Supramolecular Assembly of GSK3α as a Cellular Response to Amino Acid Starvation

This data submission contains the raw confocal immunofluorescence microscopy and Western blot images for our manuscript, which describes the following: The tolerance of amino acid starvation is fundamental to robust cellular fitness. Asparagine depletion is lethal to some cancer cells, a vulnerability exploited clinically using asparaginase. We report that resistance to asparagine starvation is uniquely dependent on an N-terminal low-complexity domain of GSK3α lacking in its paralog GSK3β. In response to depletion of specific amino acids, including asparagine, leucine or valine, this domain mediates supramolecular assembly of GSK3α with ubiquitin-proteasome system components in spatially sequestered cytoplasmic bodies.
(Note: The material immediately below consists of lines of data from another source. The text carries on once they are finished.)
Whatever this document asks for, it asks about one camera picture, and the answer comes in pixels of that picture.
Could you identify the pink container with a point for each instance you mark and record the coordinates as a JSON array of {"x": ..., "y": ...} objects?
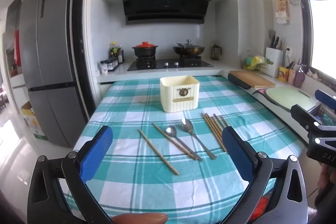
[{"x": 292, "y": 76}]

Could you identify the white label small bottle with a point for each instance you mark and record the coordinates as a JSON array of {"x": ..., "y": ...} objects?
[{"x": 104, "y": 67}]

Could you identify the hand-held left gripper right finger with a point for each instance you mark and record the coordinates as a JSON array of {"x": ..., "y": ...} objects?
[{"x": 237, "y": 155}]

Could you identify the white wall outlet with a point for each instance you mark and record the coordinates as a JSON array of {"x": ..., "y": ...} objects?
[{"x": 288, "y": 51}]

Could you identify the mauve soap dispenser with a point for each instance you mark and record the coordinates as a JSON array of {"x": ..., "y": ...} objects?
[{"x": 299, "y": 78}]

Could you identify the wooden chopstick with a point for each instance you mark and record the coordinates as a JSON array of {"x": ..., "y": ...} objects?
[
  {"x": 215, "y": 127},
  {"x": 157, "y": 151},
  {"x": 218, "y": 126},
  {"x": 168, "y": 137},
  {"x": 211, "y": 130},
  {"x": 214, "y": 131}
]

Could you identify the black gas stove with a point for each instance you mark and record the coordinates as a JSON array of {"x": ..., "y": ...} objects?
[{"x": 168, "y": 66}]

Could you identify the dark sauce bottle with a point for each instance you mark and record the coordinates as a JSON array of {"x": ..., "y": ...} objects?
[{"x": 120, "y": 56}]

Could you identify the black range hood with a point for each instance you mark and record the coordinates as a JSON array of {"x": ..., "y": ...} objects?
[{"x": 165, "y": 8}]

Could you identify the cream ribbed utensil holder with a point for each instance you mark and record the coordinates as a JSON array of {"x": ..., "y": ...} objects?
[{"x": 173, "y": 104}]

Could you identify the yellow box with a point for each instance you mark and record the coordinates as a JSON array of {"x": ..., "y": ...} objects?
[{"x": 283, "y": 74}]

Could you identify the person's right hand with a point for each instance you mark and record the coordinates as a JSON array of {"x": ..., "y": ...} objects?
[{"x": 327, "y": 176}]

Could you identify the teal checked tablecloth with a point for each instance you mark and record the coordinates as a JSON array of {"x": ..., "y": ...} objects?
[{"x": 147, "y": 187}]

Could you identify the row of spice jars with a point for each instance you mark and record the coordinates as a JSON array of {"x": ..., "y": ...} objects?
[{"x": 113, "y": 64}]

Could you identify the green cutting board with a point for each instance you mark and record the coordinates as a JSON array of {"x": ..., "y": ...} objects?
[{"x": 288, "y": 96}]

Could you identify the pink board with black rim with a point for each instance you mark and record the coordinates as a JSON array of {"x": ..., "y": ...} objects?
[{"x": 258, "y": 91}]

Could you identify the dark glass kettle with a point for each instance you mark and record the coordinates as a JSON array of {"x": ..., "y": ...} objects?
[{"x": 215, "y": 53}]

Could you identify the cardboard box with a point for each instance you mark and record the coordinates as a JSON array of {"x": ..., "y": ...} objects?
[{"x": 32, "y": 121}]

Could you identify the black wok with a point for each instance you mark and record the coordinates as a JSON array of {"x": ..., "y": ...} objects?
[{"x": 189, "y": 51}]

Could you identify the grey refrigerator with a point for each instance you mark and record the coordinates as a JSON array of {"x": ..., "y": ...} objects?
[{"x": 47, "y": 43}]

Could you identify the hanging yellow packet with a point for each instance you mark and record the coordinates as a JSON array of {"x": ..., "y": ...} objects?
[{"x": 282, "y": 7}]

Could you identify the red pot lid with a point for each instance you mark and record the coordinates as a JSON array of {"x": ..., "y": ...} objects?
[{"x": 144, "y": 44}]

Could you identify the black oblong pad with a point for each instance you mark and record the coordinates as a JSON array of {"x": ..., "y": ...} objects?
[{"x": 239, "y": 81}]

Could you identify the wooden shelf cabinet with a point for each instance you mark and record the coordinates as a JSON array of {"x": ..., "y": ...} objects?
[{"x": 14, "y": 56}]

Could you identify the silver metal spoon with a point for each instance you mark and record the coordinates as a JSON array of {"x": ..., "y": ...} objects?
[
  {"x": 187, "y": 125},
  {"x": 171, "y": 131}
]

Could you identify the glass wok lid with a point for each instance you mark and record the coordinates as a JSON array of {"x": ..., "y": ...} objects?
[{"x": 187, "y": 45}]

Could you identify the wooden cutting board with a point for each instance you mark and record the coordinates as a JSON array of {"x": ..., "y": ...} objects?
[{"x": 254, "y": 78}]

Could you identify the clear plastic bag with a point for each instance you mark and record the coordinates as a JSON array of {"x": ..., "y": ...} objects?
[{"x": 253, "y": 61}]

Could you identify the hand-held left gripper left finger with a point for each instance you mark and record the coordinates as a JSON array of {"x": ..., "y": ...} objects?
[{"x": 95, "y": 154}]

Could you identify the window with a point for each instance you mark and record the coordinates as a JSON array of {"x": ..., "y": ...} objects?
[{"x": 323, "y": 16}]

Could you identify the yellow cap bottle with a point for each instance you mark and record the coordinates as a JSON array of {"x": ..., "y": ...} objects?
[{"x": 113, "y": 49}]

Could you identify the white knife block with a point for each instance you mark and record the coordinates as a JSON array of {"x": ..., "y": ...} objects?
[{"x": 273, "y": 62}]

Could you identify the black clay pot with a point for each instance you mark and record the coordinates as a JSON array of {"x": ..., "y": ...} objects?
[{"x": 144, "y": 52}]

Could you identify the person's left hand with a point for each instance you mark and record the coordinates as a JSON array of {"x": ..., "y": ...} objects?
[{"x": 139, "y": 218}]

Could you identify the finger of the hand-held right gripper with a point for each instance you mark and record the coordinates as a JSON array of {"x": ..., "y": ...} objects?
[
  {"x": 304, "y": 116},
  {"x": 325, "y": 96}
]

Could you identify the grey spatula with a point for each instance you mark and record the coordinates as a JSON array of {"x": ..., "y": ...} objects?
[{"x": 271, "y": 34}]

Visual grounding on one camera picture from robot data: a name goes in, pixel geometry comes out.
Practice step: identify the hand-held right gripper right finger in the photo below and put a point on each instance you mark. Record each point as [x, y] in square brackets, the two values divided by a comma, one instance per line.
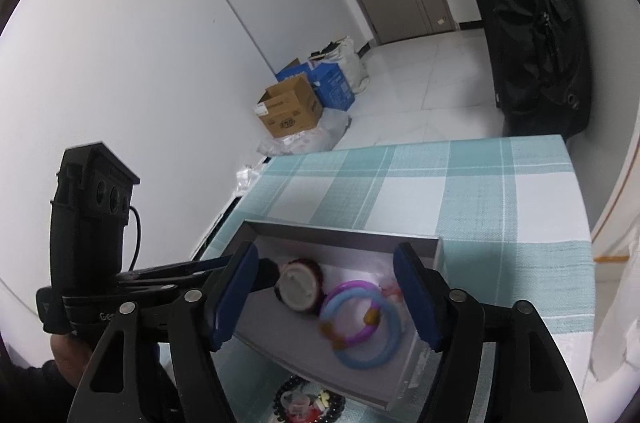
[415, 298]

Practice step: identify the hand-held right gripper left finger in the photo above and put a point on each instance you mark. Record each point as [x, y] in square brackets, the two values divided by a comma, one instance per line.
[235, 298]

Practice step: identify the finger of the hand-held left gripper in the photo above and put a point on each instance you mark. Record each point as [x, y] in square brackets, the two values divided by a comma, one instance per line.
[165, 268]
[150, 290]

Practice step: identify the white round case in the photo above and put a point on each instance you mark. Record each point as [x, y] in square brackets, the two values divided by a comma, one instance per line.
[297, 288]

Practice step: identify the silver cardboard box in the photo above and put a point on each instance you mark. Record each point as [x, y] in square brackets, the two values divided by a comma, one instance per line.
[325, 343]

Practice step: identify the person's left forearm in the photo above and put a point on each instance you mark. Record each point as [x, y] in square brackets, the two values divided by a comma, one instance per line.
[30, 393]

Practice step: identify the person's left hand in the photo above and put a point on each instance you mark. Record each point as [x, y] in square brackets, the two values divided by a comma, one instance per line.
[72, 358]

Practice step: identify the teal checked tablecloth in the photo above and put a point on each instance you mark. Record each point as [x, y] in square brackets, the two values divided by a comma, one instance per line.
[450, 193]

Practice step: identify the white plastic package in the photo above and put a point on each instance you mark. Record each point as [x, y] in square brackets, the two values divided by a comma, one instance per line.
[247, 180]

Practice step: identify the grey plastic mailer bags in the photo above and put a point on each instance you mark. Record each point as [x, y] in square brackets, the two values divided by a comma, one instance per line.
[315, 138]

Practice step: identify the brown cardboard box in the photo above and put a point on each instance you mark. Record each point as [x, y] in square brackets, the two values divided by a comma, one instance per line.
[292, 108]

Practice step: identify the blue cardboard box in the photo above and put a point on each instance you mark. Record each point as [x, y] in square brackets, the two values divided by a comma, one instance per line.
[335, 85]

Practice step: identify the white sack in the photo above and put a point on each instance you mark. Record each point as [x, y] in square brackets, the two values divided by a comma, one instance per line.
[352, 63]

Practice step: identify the white wardrobe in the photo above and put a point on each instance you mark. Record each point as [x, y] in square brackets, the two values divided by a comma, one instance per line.
[620, 153]

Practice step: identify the black backpack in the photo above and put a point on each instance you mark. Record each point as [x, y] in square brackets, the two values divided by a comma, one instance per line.
[535, 28]
This effect is independent of mTORC1 or GCN2. In normal cells, GSK3α promotes survival during essential amino acid starvation. In human leukemia, GSK3α body formation predicts asparaginase resistance, and sensitivity to asparaginase combined with a GSK3α inhibitor. We propose that GSK3α body formation provides a cellular mechanism to maximize the catalytic efficiency of proteasomal protein degradation in response to amino acid starvation, an adaptive response co-opted by cancer cells for asparaginase resistance.